ROC curve analysis supported the predictive role of SR in the diagnosis of malignant LN. The corresponding AUC was 0.91 (95% C.I. 0.87–0.95), Figure 2.
Sensitivities and specificities of SR for the identification of benign or malignant lesions and for each malignant diagnosis according to the “best” cut-off point are reported in Table 2.
For hematological neoplasms (n = 122), the median SR is 1.84, with sensitivity ranging (Table 2) from 0.71 to 0.85 and specificity from 0.81 to 0.96, Figure 3. The overall AUC is 0.91, indicating a strong diagnostic performance. Hodgkin Lymphoma (n = 48) stands out with exceptional sensitivity (0.94) and specificity (0.90), yielding an AUC of 0.97, reflecting excellent diagnostic accuracy. For non-hematological neoplasms (n = 18), the median SR is higher at 2.51 (Figure 3), with sensitivity ranging from 0.67 to 1.00, specificity between 0.82 and 0.96, and an AUC of 0.93, indicating strong diagnostic performance overall.

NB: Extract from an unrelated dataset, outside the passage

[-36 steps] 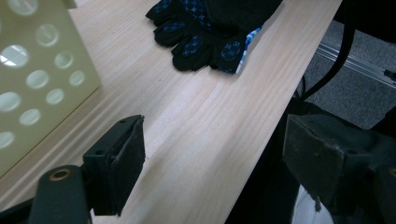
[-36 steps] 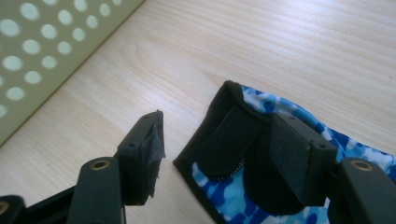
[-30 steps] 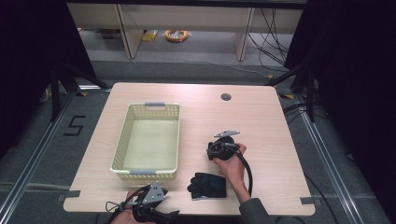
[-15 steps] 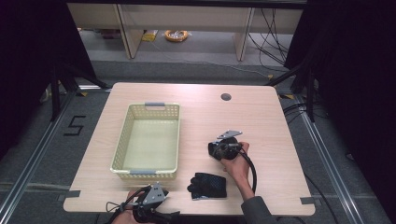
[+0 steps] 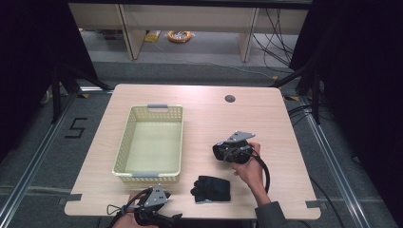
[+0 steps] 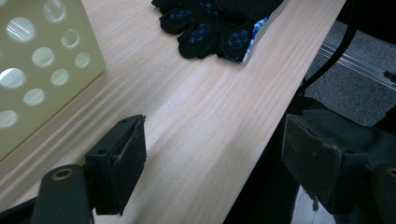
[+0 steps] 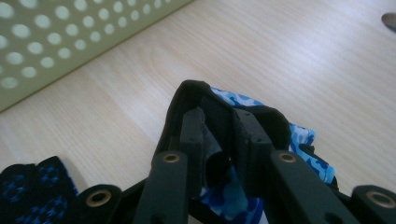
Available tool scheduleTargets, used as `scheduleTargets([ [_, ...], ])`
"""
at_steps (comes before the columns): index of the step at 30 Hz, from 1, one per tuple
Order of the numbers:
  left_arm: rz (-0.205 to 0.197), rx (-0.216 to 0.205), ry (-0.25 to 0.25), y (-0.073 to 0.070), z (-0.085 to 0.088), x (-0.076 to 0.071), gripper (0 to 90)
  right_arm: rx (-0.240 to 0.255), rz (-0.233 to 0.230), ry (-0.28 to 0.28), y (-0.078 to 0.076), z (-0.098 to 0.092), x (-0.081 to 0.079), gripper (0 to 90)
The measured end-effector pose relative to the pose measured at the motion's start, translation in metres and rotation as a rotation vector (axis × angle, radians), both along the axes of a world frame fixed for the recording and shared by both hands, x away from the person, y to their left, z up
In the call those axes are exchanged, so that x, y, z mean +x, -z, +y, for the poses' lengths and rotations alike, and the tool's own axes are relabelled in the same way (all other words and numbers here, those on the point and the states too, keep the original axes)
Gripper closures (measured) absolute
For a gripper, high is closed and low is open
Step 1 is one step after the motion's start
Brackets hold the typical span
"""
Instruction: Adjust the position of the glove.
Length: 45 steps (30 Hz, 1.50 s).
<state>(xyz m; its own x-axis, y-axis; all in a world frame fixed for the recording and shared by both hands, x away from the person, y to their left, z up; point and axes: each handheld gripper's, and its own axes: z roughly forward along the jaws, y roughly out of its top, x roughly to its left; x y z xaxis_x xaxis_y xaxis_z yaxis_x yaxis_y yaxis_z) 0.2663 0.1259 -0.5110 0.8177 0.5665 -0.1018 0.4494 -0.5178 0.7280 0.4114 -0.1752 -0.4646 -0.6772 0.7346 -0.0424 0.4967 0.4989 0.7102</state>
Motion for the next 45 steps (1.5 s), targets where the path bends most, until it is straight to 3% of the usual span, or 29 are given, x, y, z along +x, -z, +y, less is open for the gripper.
scheduleTargets([
  [2, -0.001, 0.002, 0.001, 0.0, 0.0, 0.0, 21.5, 0.012, -0.014, 0.002, -0.002, 0.0, -0.002, 75.7],
  [5, 0.006, -0.004, 0.004, 0.0, 0.0, 0.0, 21.5, 0.016, -0.052, -0.054, -0.01, -0.003, -0.009, 75.5],
  [7, -0.007, 0.006, 0.024, -0.001, 0.001, 0.002, 21.5, 0.033, -0.046, -0.059, -0.013, -0.002, -0.015, 75.4],
  [9, -0.014, 0.001, 0.013, -0.001, 0.002, 0.002, 21.5, 0.04, -0.066, -0.111, -0.015, -0.001, -0.019, 75.3],
  [10, -0.001, -0.015, -0.014, 0.0, 0.001, 0.001, 21.5, 0.054, -0.056, -0.108, -0.016, 0.0, -0.024, 75.3],
  [12, -0.015, 0.001, 0.008, -0.002, 0.003, 0.003, 21.5, 0.056, -0.07, -0.142, -0.019, 0.001, -0.03, 75.2],
  [15, -0.001, -0.014, -0.012, -0.002, 0.003, 0.003, 21.4, 0.062, -0.073, -0.164, -0.022, 0.003, -0.038, 75.1],
  [16, -0.014, -0.004, -0.003, -0.002, 0.004, 0.004, 21.4, 0.067, -0.059, -0.21, -0.024, 0.005, -0.046, 75.0],
  [17, -0.017, 0.004, 0.0, -0.002, 0.004, 0.005, 21.5, 0.067, -0.076, -0.227, -0.023, 0.006, -0.05, 75.0],
  [25, 0.005, -0.026, -0.029, -0.002, 0.004, 0.006, 21.5, 0.066, -0.054, -0.286, -0.018, -0.002, -0.072, 74.9],
  [26, -0.01, -0.013, -0.009, -0.003, 0.005, 0.007, 21.5, 0.065, -0.046, -0.295, -0.019, -0.003, -0.075, 74.9],
  [27, 0.005, -0.028, -0.027, -0.002, 0.004, 0.006, 21.5, 0.067, -0.063, -0.321, -0.018, -0.004, -0.077, 74.9],
  [30, -0.014, -0.012, -0.023, -0.004, 0.005, 0.008, 21.5, 0.072, -0.061, -0.362, -0.016, -0.005, -0.086, 74.7],
  [32, -0.008, -0.033, -0.033, -0.003, 0.002, 0.008, 21.5, 0.081, -0.065, -0.386, -0.014, -0.003, -0.093, 74.6],
  [35, -0.01, -0.01, -0.032, -0.003, -0.001, 0.011, 21.6, 0.071, -0.06, -0.438, -0.012, 0.005, -0.099, 74.4],
  [38, -0.021, -0.024, -0.03, -0.005, -0.003, 0.011, 21.7, 0.072, -0.049, -0.456, -0.012, 0.011, -0.1, 74.3],
  [40, -0.035, -0.066, -0.031, -0.008, -0.008, 0.009, 21.7, 0.06, -0.052, -0.483, -0.01, 0.017, -0.101, 74.2],
  [42, -0.03, -0.066, -0.014, -0.01, -0.011, 0.009, 21.7, 0.057, -0.041, -0.494, -0.01, 0.02, -0.102, 74.1],
  [43, -0.016, -0.087, 0.002, -0.012, -0.014, 0.01, 22.3, 0.051, -0.044, -0.505, -0.009, 0.021, -0.102, 74.1],
  [44, 0.005, -0.133, -0.011, -0.012, -0.019, 0.009, 22.7, 0.048, -0.041, -0.508, -0.008, 0.022, -0.102, 74.1],
  [45, 0.005, -0.133, -0.011, -0.012, -0.019, 0.009, 23.1, 0.046, -0.034, -0.509, -0.007, 0.023, -0.102, 74.1],
])
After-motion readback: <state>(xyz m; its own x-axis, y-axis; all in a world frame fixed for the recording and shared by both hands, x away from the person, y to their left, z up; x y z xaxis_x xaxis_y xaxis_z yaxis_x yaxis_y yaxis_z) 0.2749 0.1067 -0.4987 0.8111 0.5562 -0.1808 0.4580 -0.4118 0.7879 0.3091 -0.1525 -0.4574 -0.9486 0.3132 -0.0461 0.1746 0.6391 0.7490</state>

To assess the role of SR as an independent predictor of diagnosis, a set of multivariable logistic regression models including LN shape, echogenicity, hilum features, long axis diameter, vascularization, and ES was constructed and reported in Table 3. SR included in these base models was a significant independent predictor, both as a continuous and dichotomous variable (using the “best” cut-off value) of malignant status. The gain in predictive accuracy was 14% when SR was used as a continuous variable and 12% when SR was considered as a dichotomous variable using 1.4 as the optimal threshold [sensitivity 0.79 (0.72–0.85) and specificity 0.89 (0.82–0.96).

4. Discussion

In this study, we investigated the diagnostic accuracy of US-E in differentiating between malignant and benign superficial LN in patients suspected of lymphoma and explored its potential clinical utility as a non-invasive diagnostic tool.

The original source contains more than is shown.